Quels seraient les défis de cette transition au Maroc ?
Il est primordial de renforcer la gouvernance et de coordonner davantage les interventions de l’ensemble des acteurs et des actrices. Un organe national incluant les principales parties prenantes, permettant de suivre la traçabilité des engagements nationaux, pourrait être créé. Il s’agit aussi de tenir compte des investissements substantiels réalisés ou en cours, en partenariat avec les partenaires comme la Banque mondiale, l’Union européenne et les agences de coopération bilatérale telles que l’AFD. L’objectif : favoriser les synergies et coordonner les investissements pour bâtir les piliers du système de santé au profit des programmes nationaux de santé, y compris les ripostes contre le VIH et la TB.
Les organisations de la société civile sont également impliquées dans la préparation à la transition. Jusque-là largement financées par le Fonds mondial, ces organisations sont ainsi appelées à diversifier leurs sources de financement et à renforcer leurs capacités et leur partenariat avec le ministère de la Santé et d’autres entités.
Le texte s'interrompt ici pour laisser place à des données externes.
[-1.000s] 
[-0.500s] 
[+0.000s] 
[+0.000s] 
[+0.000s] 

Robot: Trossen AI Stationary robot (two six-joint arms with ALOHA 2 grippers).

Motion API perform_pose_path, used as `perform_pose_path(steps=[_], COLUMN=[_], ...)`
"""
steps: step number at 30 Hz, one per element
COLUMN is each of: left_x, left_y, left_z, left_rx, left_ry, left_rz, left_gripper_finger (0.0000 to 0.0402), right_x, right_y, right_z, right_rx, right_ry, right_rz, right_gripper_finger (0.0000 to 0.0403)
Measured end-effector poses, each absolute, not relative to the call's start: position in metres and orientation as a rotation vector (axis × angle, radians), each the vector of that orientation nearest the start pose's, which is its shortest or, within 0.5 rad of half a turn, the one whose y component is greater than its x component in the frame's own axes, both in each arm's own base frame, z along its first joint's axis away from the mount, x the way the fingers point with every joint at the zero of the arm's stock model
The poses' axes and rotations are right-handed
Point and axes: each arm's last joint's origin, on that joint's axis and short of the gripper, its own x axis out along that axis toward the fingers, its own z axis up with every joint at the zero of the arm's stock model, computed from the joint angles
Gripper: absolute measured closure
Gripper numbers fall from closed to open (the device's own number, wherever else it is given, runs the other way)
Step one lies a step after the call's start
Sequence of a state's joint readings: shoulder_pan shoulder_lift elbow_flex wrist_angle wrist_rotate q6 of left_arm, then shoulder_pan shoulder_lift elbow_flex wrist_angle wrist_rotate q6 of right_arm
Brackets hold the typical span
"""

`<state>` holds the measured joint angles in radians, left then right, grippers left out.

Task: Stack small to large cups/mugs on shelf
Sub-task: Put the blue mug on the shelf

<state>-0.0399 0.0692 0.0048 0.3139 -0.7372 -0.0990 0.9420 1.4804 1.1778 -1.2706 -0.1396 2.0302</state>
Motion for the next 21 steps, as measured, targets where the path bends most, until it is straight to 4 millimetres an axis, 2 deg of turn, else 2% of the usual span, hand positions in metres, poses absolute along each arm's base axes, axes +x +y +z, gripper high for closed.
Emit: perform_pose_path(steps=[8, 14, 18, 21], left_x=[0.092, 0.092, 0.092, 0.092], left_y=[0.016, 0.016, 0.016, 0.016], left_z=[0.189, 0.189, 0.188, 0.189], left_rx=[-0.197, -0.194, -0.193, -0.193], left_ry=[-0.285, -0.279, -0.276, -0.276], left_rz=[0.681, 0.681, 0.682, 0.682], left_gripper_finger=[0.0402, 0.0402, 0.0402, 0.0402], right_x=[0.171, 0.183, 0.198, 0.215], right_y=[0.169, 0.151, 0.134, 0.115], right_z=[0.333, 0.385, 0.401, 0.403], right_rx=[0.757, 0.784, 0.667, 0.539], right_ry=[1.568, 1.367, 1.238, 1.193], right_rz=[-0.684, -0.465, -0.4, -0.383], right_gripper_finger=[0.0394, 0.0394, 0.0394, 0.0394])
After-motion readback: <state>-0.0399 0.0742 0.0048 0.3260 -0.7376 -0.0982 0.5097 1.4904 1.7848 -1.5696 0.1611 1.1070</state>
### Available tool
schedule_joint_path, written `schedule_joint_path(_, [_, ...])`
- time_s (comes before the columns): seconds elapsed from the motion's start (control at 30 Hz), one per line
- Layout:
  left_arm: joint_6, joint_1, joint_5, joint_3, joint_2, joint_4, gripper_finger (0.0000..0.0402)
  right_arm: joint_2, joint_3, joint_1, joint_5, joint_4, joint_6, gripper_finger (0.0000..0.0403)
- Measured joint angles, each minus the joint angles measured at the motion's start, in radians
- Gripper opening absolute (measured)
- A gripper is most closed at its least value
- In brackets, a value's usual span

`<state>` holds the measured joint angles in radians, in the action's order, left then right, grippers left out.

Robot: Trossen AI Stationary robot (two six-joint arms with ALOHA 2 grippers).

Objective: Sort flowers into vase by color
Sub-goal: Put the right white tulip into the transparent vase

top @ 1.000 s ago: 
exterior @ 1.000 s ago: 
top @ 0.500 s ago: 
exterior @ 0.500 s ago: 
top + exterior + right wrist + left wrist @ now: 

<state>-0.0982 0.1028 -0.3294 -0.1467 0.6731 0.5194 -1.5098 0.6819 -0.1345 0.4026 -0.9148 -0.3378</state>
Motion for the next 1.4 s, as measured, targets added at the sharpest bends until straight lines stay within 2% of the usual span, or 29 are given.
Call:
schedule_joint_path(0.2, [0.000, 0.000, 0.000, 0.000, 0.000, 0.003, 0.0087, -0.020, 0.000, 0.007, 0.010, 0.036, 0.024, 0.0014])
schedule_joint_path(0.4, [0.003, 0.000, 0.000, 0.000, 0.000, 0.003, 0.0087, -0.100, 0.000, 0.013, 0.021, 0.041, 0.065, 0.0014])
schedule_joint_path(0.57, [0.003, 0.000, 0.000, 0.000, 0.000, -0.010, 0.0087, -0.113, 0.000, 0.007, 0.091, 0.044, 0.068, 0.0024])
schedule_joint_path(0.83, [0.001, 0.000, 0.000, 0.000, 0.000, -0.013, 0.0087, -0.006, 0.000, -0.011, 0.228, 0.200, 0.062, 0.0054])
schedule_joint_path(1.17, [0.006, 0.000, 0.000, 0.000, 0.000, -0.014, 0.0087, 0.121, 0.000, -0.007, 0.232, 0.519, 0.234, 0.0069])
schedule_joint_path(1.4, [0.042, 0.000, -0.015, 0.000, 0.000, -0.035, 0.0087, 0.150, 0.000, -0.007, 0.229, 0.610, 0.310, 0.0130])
Enfin, une réforme profonde des règles et procédures d’achat, de budgétisation et de financement public des médicaments et des produits de santé est nécessaire pour répondre aux exigences et besoins des programmes VIH et TB.
Pour y répondre, le Maroc prévoit de :
- mettre en place un comité financier intersectoriel pour identifier les opportunités de financement du PSN (ministère de la Santé, ministère des Finances, CCM, etc.) ;
- mener des discussions avec l’Agence nationale de l’assurance maladie sur les mécanismes de financement de prise en charge ;
- réaliser une étude sur les financements novateurs mobilisables dans la lutte contre le VIH.